Cette débâcle nationale a amené l’USCIS à retirer sa requête, notamment grâce à l’intervention du représentant républicain du Texas, Blake Farenthold. Ce dernier a adressé une lettre à Margaret Doughty, confirmant que sa candidature avait été acceptée et qu’elle serait finalement naturalisée mercredi 26 juin.
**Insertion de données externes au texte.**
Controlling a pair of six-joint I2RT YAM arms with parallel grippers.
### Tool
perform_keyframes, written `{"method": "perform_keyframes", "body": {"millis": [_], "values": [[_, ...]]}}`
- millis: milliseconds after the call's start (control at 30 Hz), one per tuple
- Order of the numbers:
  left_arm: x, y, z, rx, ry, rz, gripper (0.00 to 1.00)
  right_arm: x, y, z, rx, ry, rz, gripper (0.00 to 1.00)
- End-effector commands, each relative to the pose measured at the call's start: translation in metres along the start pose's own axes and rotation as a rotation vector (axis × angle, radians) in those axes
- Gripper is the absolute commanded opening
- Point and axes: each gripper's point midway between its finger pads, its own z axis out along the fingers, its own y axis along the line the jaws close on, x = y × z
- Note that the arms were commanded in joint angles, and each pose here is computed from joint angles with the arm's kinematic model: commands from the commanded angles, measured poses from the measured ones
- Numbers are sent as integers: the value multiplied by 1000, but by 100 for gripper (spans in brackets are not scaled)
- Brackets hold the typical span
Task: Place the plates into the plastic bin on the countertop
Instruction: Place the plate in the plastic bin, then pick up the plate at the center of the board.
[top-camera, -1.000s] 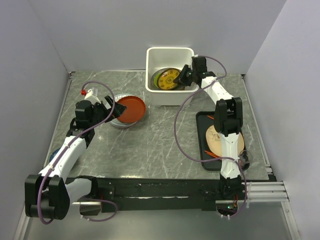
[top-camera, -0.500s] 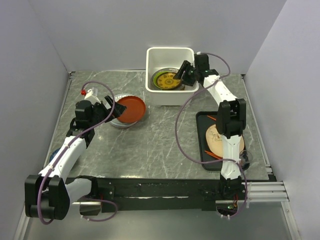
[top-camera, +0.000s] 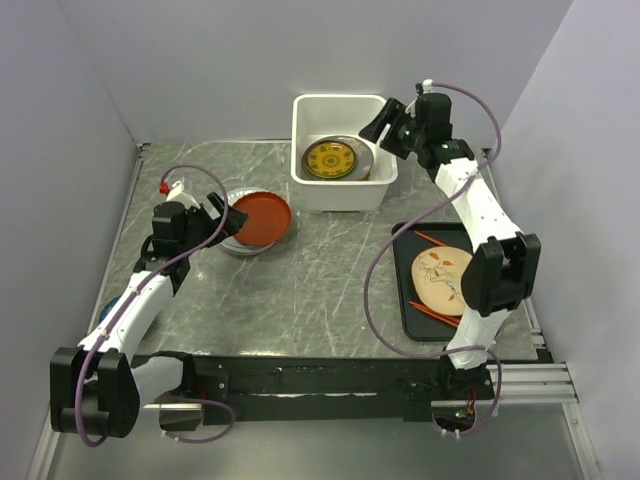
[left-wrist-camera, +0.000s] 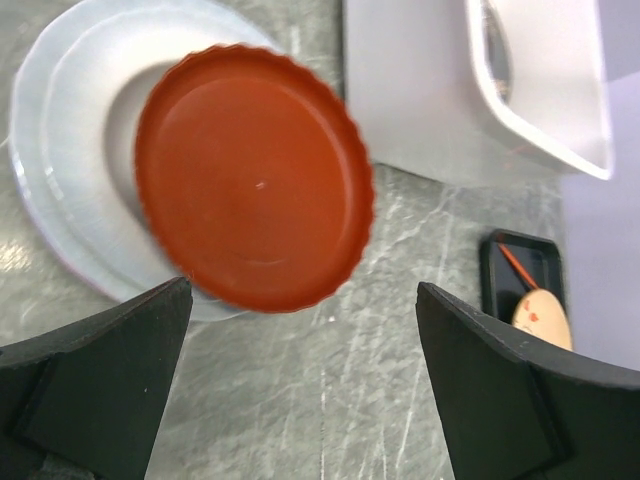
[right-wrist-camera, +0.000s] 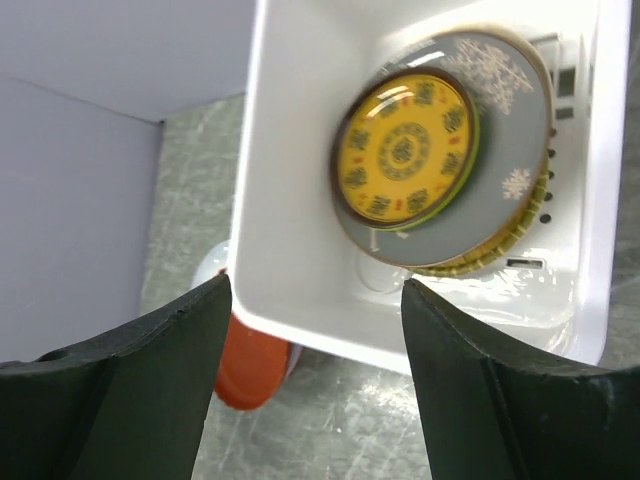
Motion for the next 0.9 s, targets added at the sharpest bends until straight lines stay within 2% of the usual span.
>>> {"method": "perform_keyframes", "body": {"millis": [0,233,400,500,600,867], "values": [[1,13,5,-71,7,-17,99,0,30,-18,-82,-30,-32,76],[17,26,24,-101,62,-78,93,41,47,-18,-123,42,-59,76],[17,34,35,-126,61,-86,78,74,42,-11,-135,107,-49,75],[16,44,42,-172,59,-81,73,86,43,-9,-148,130,-43,75],[17,51,53,-191,63,-78,67,90,42,-9,-151,135,-39,75],[23,49,63,-160,84,-94,61,85,41,-17,-135,122,-63,76]]}}
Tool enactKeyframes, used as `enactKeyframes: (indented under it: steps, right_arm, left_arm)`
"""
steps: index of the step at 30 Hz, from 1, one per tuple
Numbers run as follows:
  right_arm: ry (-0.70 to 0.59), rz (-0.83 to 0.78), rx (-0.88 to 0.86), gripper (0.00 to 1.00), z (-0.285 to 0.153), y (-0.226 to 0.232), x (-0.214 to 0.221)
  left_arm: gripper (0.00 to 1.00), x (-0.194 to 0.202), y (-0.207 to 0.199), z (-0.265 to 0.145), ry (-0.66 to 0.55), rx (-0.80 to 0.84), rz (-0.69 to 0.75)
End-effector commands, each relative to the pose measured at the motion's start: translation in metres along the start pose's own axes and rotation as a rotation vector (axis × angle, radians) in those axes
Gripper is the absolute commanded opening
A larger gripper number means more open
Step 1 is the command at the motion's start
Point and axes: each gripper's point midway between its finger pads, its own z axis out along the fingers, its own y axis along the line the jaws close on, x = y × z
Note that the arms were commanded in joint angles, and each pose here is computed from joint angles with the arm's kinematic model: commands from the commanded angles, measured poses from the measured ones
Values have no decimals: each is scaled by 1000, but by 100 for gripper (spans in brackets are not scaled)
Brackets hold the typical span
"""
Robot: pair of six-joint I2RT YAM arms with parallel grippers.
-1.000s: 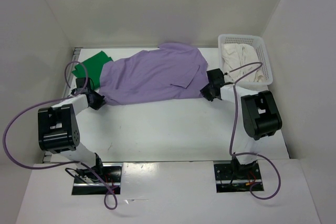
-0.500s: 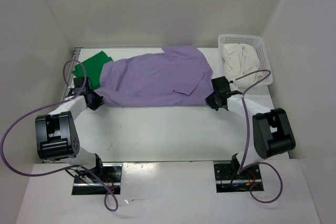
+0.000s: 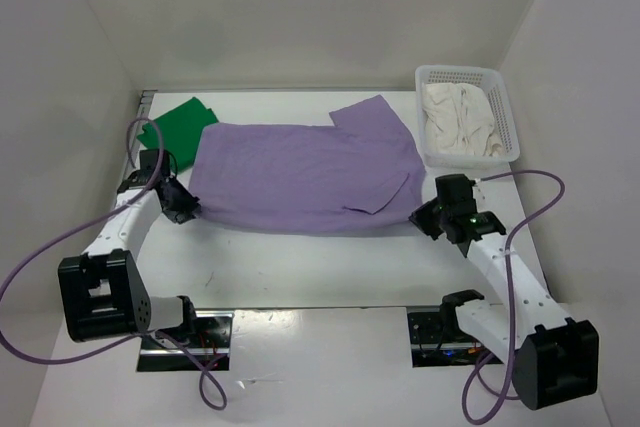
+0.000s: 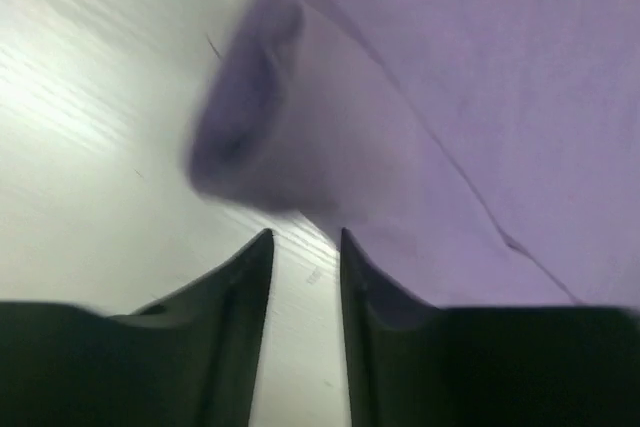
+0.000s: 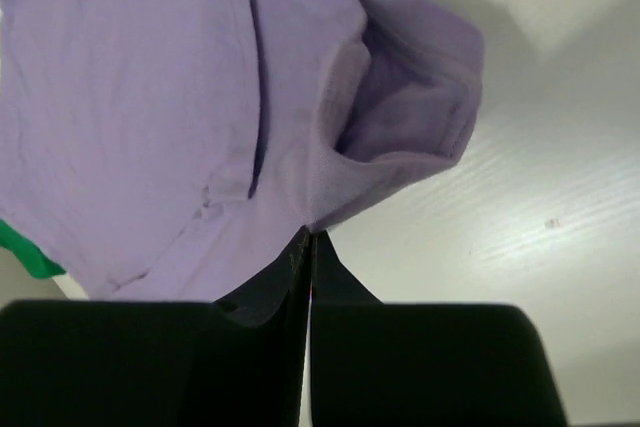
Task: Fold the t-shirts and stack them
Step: Fold the flattened tshirt in 1/3 of the way
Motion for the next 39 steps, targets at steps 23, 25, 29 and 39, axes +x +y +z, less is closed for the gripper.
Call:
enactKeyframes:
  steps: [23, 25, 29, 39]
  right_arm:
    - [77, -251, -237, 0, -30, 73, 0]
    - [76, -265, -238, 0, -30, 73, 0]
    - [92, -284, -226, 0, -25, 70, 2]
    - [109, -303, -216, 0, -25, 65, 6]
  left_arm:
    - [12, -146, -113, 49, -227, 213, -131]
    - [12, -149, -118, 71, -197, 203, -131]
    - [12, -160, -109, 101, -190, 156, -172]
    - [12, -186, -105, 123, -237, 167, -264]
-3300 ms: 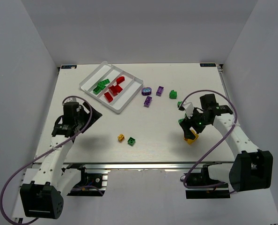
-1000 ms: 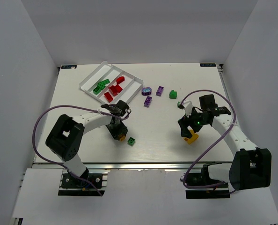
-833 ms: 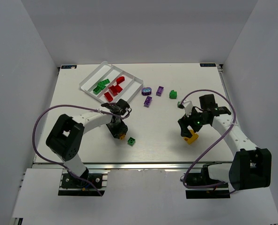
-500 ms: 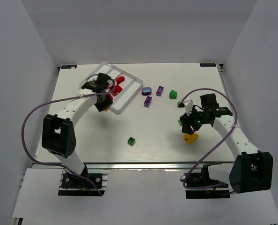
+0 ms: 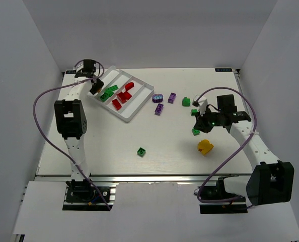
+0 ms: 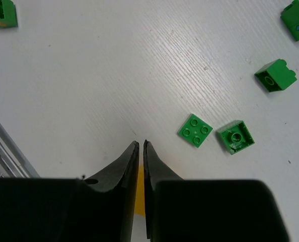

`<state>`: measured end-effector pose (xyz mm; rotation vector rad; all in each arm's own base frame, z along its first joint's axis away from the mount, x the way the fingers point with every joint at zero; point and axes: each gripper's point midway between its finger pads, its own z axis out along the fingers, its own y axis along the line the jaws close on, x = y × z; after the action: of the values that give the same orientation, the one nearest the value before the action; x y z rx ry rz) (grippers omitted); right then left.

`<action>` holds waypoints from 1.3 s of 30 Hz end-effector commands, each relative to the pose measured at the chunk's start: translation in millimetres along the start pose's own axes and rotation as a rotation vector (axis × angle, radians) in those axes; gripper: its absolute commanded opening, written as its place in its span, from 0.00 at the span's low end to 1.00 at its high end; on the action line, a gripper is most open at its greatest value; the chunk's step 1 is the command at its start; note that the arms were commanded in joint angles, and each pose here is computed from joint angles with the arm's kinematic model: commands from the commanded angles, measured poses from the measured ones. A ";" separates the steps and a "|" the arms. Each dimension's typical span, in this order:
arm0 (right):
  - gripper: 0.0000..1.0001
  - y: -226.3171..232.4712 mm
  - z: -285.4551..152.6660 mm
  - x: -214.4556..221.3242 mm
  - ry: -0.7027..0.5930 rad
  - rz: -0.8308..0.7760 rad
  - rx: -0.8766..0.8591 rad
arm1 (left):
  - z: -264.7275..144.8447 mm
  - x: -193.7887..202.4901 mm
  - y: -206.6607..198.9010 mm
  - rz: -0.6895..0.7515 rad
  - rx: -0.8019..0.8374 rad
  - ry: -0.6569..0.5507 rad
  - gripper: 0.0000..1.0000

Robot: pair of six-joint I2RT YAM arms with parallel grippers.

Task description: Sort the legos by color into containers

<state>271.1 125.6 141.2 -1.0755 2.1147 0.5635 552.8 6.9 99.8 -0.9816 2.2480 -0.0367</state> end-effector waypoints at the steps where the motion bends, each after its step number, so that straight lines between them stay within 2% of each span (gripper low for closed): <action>1: 0.14 -7.1 0.4 -22.1 -0.059 -0.034 0.000 | 2.0 -32.1 -42.7 -0.098 0.150 -0.084 0.00; 4: 0.16 -10.0 4.8 -22.1 -0.062 -0.027 0.000 | 21.5 -33.6 -53.2 -0.157 0.192 -0.102 0.03; 9: 0.17 -13.3 9.0 -21.4 -0.059 -0.028 -0.002 | 30.7 -47.2 -70.8 -0.221 0.247 -0.145 0.11; 12: 0.18 -14.3 11.5 -19.8 -0.057 -0.028 -0.003 | 35.0 -50.6 -75.8 -0.236 0.269 -0.156 0.11; 15: 0.19 -14.5 15.1 -18.0 -0.055 -0.022 -0.009 | 43.3 -45.5 -78.2 -0.236 0.281 -0.137 0.15; 18: 0.21 -16.1 17.4 -18.0 -0.054 -0.016 -0.015 | 56.2 -29.1 -83.6 -0.241 0.318 -0.077 0.23; 19: 0.24 -17.4 17.4 -20.0 -0.056 -0.018 -0.013 | 58.5 -26.2 -86.8 -0.243 0.335 -0.064 0.26; 21: 0.29 -18.3 19.2 -20.7 -0.054 -0.016 -0.018 | 66.2 -15.5 -90.4 -0.246 0.356 -0.024 0.40; 23: 0.39 -20.2 19.1 -22.2 -0.053 -0.020 -0.017 | 67.5 -15.3 -92.0 -0.249 0.355 -0.016 0.53; 27: 0.58 -19.4 19.0 -23.8 -0.052 -0.032 -0.030 | 64.3 -18.9 -96.5 -0.247 0.366 -0.013 0.64; 28: 0.67 -18.7 18.7 -23.9 -0.053 -0.036 -0.033 | 66.7 -37.4 -83.2 -0.269 0.357 -0.038 0.66; 30: 0.73 -18.9 16.9 -24.2 -0.052 -0.047 -0.028 | 58.0 -46.9 -85.8 -0.268 0.373 -0.057 0.69; 32: 0.87 -19.4 14.6 -23.5 -0.046 -0.052 -0.017 | 38.6 -59.0 -94.0 -0.259 0.426 -0.064 0.72; 34: 0.89 -22.4 12.6 -14.2 -0.002 -0.045 0.008 | 7.0 -77.5 -105.1 -0.232 0.502 -0.097 0.73; 36: 0.89 -30.6 11.1 1.4 0.070 -0.029 0.059 | -8.6 -76.2 -104.0 -0.196 0.534 -0.100 0.73; 37: 0.89 -25.6 8.6 16.0 0.135 -0.003 0.045 | -25.1 -81.1 -110.4 -0.177 0.590 -0.113 0.73; 38: 0.89 -23.9 8.3 26.6 0.182 0.009 0.036 | -58.0 -94.0 -114.8 -0.161 0.638 -0.151 0.73; 39: 0.89 -25.8 4.7 38.4 0.237 0.016 0.057 | -58.4 -80.6 -106.1 -0.133 0.628 -0.133 0.74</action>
<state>289.5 116.0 116.4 -1.1050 2.2032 0.5018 641.1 -17.6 99.4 -0.9768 2.0164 -0.5672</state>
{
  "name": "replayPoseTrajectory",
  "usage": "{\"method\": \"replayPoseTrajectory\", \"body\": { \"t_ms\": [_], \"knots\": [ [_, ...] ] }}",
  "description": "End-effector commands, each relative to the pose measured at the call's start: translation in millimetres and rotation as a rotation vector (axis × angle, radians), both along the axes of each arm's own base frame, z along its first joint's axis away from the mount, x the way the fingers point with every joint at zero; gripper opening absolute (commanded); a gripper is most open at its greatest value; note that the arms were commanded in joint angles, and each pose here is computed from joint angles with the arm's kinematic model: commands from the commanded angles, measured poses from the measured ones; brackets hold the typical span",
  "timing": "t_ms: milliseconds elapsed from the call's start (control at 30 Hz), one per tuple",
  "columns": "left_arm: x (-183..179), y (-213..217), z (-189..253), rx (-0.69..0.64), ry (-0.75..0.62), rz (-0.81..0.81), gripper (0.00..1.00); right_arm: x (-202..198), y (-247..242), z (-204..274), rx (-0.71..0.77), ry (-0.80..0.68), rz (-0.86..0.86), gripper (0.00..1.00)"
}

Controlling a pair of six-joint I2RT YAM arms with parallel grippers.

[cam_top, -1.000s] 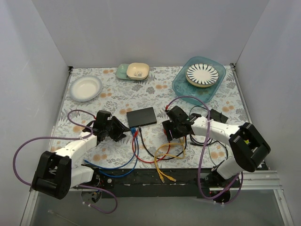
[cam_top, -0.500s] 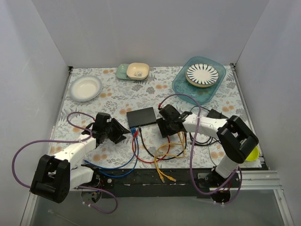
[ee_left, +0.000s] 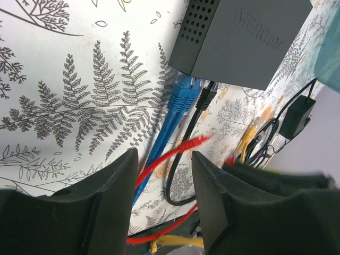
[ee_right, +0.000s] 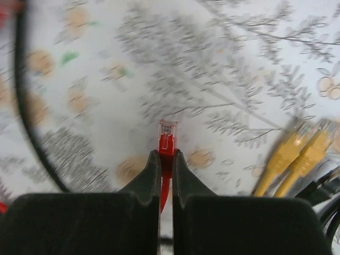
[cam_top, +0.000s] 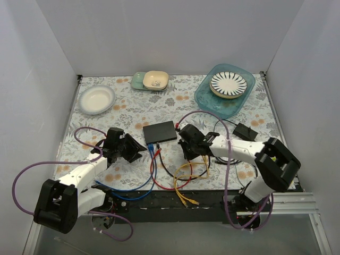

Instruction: Pull the plug from the switch port

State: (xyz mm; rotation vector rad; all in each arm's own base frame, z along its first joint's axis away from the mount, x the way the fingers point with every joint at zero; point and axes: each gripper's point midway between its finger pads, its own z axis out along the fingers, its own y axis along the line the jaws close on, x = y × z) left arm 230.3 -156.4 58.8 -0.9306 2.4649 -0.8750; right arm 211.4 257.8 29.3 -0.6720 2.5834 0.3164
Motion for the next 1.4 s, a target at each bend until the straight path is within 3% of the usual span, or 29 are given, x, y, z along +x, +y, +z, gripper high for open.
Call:
{"method": "replayPoseTrajectory", "body": {
  "t_ms": [0,67,200,467,600,767,933,1000,1067,1100,1133,1233,1367],
  "knots": [
    [3.6,1.3,0.5,-0.006,-0.01,0.017,0.45,-40.2,53.5,105.6,0.217,-0.156,0.244,0.01],
    [5.3,1.1,1.1,-0.006,-0.013,0.019,0.45,-36.1,58.1,157.2,0.245,-0.273,0.23,0.01],
    [7.2,2.4,0.1,-0.001,-0.013,0.031,0.45,-30.2,42.2,188.7,0.118,-0.376,0.175,0.01],
    [5.4,3.6,-2.2,0.002,-0.003,0.039,0.45,-6.3,-23.4,182.7,-0.17,-0.526,0.033,0.01],
    [5.4,4.9,-1.6,0.006,-0.007,0.045,0.45,-14.7,-52.0,147.9,-0.3,-0.468,0.018,0.01],
    [4.3,5.3,-4.3,0.01,0.001,0.046,0.45,-33.6,-88.4,82.4,-0.382,-0.26,-0.046,0.01],
    [4.6,5.8,-7.3,0.017,0.011,0.045,0.45,-26.7,-117.2,48.5,-0.296,-0.087,-0.22,0.01],
    [4.4,5.3,-7.2,0.016,0.013,0.041,0.45,-15.5,-125.1,53.5,-0.27,-0.095,-0.281,0.01],
    [5.0,5.0,-6.6,0.017,0.01,0.04,0.45,-5.6,-124.9,69.5,-0.247,-0.157,-0.296,0.12],
    [5.7,4.5,-5.5,0.016,0.007,0.038,0.45,4.9,-114.5,84.6,-0.19,-0.202,-0.299,0.2],
    [6.5,4.4,-4.4,0.016,0.002,0.035,0.45,11.3,-107.0,95.6,-0.143,-0.235,-0.298,0.36],
    [10.7,3.1,0.9,0.01,-0.016,0.036,0.45,32.9,-72.2,143.6,0.05,-0.341,-0.26,0.57],
    [17.3,-2.2,8.7,-0.025,-0.05,0.036,0.45,48.2,-20.8,159.6,0.181,-0.301,-0.177,0.62]
  ]
}}
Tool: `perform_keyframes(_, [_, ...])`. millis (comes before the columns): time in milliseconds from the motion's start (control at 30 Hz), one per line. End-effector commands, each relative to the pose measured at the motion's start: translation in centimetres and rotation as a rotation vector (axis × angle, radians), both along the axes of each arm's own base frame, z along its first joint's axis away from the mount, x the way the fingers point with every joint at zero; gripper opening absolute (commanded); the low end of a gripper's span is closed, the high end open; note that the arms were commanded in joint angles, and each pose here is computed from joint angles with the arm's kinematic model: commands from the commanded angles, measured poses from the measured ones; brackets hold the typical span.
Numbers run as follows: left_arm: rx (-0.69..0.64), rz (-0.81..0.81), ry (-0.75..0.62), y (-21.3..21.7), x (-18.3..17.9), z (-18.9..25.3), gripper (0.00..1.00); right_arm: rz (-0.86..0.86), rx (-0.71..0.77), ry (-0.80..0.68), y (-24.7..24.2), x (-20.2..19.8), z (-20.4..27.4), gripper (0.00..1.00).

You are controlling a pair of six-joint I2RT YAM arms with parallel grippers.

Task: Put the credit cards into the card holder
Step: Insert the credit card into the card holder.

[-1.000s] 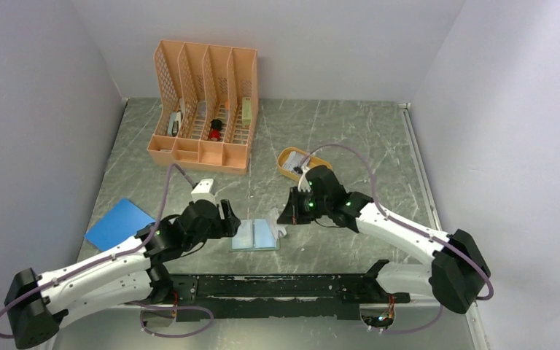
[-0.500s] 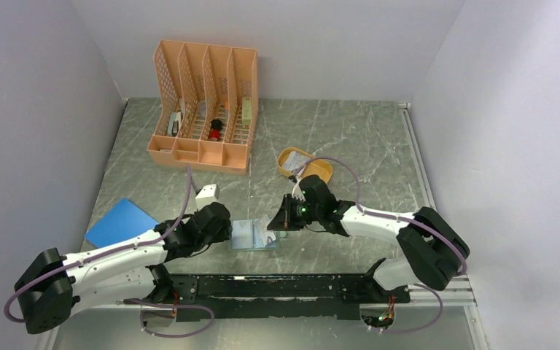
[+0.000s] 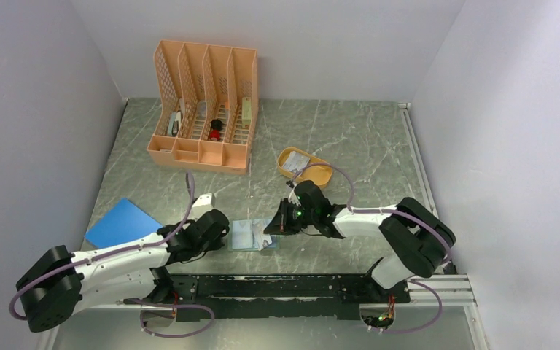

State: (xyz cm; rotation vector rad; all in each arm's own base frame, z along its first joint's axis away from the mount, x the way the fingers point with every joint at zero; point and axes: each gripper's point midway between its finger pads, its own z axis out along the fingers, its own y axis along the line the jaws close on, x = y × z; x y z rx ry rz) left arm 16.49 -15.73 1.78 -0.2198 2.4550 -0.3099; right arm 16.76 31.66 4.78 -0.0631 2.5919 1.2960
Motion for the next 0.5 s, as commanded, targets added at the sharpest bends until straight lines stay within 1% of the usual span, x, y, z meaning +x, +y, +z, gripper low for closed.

Vendredi 21 juin, Margaret Doughty a posté sur Facebook un message visant à remercier les diverses personnes et associations qui l’ont aidée à obtenir la nationalité américaine : « Avant le problème soulevé par ma demande de naturalisation, je ne connaissais que très peu l’influence des organisations nationales et des bloggeurs travaillant sur les questions d’immigration, de discrimination, de justice sociale et de paix, ainsi que sur les problèmes liés à l’objection de conscience et à la religion, sur le fait de porter des armes. […] C’est grâce à leur compréhension de la loi et de la Constitution, leur connaissance approfondie des droits des immigrants et leur soutien aux athées, agnostiques et libres penseurs, que l’USCIS a été forcé de capituler. Merci à tous ! » L’American Dream dans sa toute puissance.